**TASK OBJECTIVE**
Below are some entries. Count how many of their lines include "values", then give that number only.

Excerpts from a dataset:
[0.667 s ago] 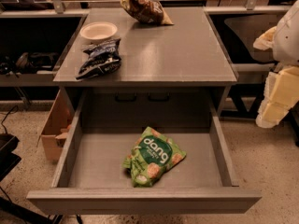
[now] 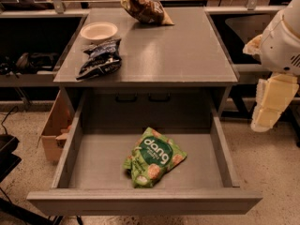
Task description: Pick green rice chip bag from top drawer and place on counter
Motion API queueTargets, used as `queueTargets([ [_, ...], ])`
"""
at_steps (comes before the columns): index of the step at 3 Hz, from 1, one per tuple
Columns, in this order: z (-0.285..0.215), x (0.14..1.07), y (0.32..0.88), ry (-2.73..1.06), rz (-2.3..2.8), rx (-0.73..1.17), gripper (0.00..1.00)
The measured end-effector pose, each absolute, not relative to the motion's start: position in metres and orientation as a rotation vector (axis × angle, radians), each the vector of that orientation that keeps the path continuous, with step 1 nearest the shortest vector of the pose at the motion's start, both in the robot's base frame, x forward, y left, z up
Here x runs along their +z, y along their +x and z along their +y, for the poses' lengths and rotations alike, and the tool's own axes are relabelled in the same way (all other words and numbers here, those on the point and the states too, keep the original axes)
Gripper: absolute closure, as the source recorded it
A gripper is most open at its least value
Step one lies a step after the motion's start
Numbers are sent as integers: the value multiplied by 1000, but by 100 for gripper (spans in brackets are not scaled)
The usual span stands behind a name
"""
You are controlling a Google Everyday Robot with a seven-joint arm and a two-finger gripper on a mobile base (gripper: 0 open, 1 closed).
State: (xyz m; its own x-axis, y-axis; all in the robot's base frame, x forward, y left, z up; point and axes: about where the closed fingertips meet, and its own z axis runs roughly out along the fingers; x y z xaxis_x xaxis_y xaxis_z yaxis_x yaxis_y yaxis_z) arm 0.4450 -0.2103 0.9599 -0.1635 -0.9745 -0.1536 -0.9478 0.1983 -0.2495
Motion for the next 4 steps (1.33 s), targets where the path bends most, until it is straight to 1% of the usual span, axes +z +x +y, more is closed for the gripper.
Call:
queueTargets([
  [1,-208,902,458,-1953,2125,-61,0],
  [2,-200,832,479,-2156,1993,-30,0],
  [3,-189,785,494,-2279,1889,-1,0],
  [4,-187,774,498,-2307,1863,8,0],
])
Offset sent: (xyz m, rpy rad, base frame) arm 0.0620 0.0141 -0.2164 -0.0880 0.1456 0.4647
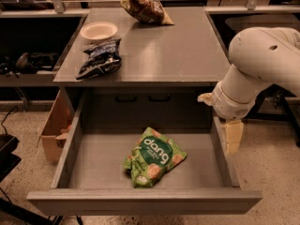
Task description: Pick green rice chip bag from top drawer and place on counter
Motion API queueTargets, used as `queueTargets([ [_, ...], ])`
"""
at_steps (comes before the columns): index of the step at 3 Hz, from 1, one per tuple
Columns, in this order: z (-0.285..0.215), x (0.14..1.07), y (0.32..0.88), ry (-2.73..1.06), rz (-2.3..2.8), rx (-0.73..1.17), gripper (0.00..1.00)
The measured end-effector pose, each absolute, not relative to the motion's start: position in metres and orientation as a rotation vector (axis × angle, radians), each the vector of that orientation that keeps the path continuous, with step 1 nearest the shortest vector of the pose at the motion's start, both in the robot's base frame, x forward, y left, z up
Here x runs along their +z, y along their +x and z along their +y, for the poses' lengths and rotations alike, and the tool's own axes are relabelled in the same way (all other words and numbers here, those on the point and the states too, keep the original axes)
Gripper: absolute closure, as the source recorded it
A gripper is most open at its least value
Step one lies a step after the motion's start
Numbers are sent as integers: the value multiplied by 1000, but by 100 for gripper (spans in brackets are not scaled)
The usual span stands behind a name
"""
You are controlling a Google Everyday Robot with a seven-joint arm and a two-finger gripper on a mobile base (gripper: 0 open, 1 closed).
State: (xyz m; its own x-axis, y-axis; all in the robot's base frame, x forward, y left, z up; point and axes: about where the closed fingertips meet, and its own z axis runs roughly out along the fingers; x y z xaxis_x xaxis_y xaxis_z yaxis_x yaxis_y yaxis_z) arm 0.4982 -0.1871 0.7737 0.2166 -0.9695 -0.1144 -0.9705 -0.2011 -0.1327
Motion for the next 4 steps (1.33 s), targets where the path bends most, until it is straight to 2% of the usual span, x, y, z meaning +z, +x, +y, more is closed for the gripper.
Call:
queueTargets([
  [1,-185,771,495,-2313,1823,27,0],
  [2,-141,731,487,-2384,1631,153,0],
  [4,-34,665,483,-2503,1221,223,0],
])
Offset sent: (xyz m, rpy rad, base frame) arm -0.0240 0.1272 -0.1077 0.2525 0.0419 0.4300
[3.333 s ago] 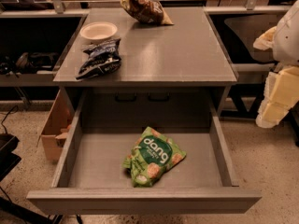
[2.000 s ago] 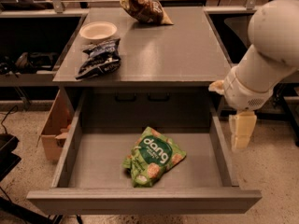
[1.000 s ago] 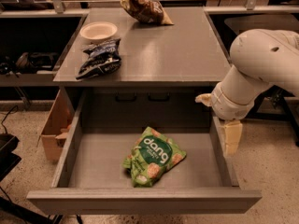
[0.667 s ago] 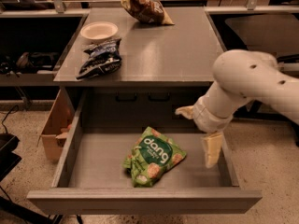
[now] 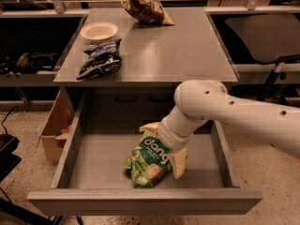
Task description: Pick green rice chip bag from top drawer and place on counter
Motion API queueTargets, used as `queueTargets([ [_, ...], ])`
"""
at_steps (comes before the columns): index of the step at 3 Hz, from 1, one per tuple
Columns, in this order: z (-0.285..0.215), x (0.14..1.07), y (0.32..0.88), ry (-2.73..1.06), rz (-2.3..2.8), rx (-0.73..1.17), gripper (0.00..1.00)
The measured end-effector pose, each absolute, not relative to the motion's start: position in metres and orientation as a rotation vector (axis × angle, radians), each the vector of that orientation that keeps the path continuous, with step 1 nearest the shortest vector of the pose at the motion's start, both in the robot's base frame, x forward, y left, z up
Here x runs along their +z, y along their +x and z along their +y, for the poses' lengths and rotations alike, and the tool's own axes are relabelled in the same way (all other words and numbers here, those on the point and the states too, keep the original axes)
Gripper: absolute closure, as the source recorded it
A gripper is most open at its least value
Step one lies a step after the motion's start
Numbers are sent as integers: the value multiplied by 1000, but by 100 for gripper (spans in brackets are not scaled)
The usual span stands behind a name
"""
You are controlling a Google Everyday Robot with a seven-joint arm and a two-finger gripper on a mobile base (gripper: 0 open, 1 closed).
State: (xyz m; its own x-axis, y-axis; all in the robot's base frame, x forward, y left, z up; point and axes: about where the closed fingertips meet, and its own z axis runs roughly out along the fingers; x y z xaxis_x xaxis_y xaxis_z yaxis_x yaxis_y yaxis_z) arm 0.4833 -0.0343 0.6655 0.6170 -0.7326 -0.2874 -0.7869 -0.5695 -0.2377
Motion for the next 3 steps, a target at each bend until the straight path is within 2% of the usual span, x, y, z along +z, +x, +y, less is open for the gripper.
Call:
queueTargets([
  [1,2,639,485,-2519,1118,216,18],
  [3,34,633,490,-2524,1043,219,64],
])
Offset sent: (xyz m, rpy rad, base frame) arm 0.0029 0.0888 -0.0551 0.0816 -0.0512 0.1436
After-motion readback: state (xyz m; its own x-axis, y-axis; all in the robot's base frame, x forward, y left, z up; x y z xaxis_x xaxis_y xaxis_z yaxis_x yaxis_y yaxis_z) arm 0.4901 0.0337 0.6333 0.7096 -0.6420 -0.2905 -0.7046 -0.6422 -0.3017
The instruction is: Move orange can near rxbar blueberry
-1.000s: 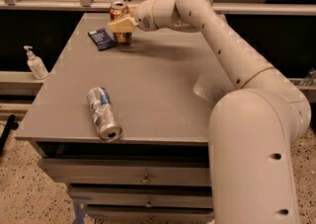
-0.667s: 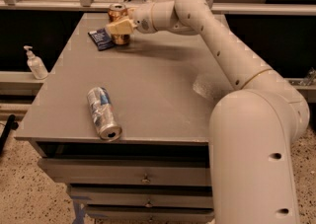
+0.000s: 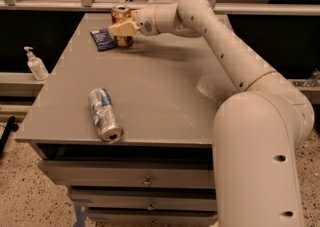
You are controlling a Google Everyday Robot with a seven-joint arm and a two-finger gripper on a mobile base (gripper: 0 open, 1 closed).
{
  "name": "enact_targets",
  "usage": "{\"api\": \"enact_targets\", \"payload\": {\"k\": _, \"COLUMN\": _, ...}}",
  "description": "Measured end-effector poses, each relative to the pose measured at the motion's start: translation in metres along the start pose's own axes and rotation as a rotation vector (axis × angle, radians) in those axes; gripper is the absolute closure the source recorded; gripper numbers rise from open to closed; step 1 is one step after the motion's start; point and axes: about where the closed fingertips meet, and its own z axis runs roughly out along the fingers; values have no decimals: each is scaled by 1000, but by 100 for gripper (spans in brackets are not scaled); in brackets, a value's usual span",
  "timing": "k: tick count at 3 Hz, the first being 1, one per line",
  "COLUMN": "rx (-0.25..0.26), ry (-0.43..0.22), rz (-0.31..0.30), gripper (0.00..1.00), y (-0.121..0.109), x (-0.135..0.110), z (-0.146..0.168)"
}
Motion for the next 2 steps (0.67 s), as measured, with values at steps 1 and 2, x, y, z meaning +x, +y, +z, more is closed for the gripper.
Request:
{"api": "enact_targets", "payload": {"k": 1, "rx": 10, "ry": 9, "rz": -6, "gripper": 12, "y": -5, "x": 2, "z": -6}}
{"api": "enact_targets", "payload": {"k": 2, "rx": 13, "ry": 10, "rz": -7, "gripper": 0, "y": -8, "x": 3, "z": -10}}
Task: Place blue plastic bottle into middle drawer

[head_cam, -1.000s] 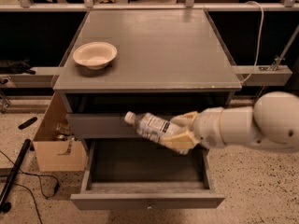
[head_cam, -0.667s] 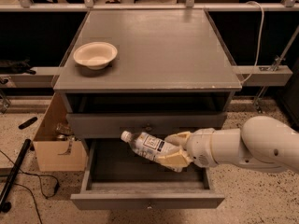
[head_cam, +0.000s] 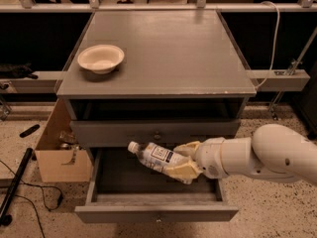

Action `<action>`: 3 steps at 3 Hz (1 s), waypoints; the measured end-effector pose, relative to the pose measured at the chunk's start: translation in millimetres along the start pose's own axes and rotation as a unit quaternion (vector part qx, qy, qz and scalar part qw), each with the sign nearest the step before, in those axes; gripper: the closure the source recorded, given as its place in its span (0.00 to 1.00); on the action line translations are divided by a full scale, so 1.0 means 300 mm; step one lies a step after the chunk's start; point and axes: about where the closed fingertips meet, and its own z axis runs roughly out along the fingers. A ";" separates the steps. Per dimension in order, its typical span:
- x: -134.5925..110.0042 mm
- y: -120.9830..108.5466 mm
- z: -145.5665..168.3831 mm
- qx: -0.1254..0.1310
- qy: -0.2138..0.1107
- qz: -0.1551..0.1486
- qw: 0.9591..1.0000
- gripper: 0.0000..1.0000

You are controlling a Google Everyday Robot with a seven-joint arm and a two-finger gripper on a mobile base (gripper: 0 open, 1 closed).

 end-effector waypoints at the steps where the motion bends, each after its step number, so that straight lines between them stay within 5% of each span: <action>1: 0.087 -0.042 0.040 0.006 0.014 0.014 1.000 1.00; 3: 0.318 -0.224 0.159 0.011 0.053 0.034 0.998 1.00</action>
Offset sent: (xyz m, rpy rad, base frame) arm 0.0542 -0.0546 -0.1294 -0.0966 0.0802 -0.0638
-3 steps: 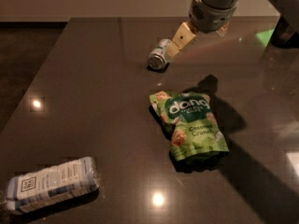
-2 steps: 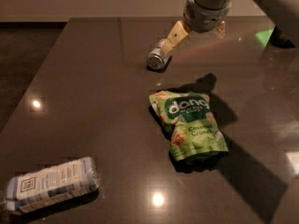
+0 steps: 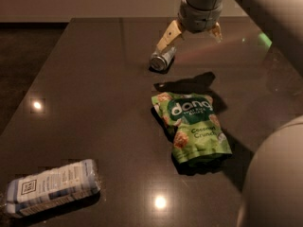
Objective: Pick 7up can
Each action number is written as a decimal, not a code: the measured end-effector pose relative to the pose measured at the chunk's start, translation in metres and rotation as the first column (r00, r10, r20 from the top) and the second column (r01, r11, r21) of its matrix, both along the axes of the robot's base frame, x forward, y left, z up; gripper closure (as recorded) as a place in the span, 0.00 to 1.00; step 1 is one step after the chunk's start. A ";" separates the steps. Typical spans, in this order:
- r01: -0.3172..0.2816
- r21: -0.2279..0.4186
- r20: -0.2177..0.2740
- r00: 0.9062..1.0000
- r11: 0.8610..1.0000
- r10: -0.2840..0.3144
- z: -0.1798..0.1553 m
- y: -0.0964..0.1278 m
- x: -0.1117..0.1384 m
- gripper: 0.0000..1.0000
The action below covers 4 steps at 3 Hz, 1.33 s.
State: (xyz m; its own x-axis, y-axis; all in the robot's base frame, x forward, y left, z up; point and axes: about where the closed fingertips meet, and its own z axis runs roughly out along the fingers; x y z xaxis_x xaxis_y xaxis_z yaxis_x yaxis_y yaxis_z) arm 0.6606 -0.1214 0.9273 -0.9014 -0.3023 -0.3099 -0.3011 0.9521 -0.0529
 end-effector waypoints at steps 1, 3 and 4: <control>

**RESPONSE**
2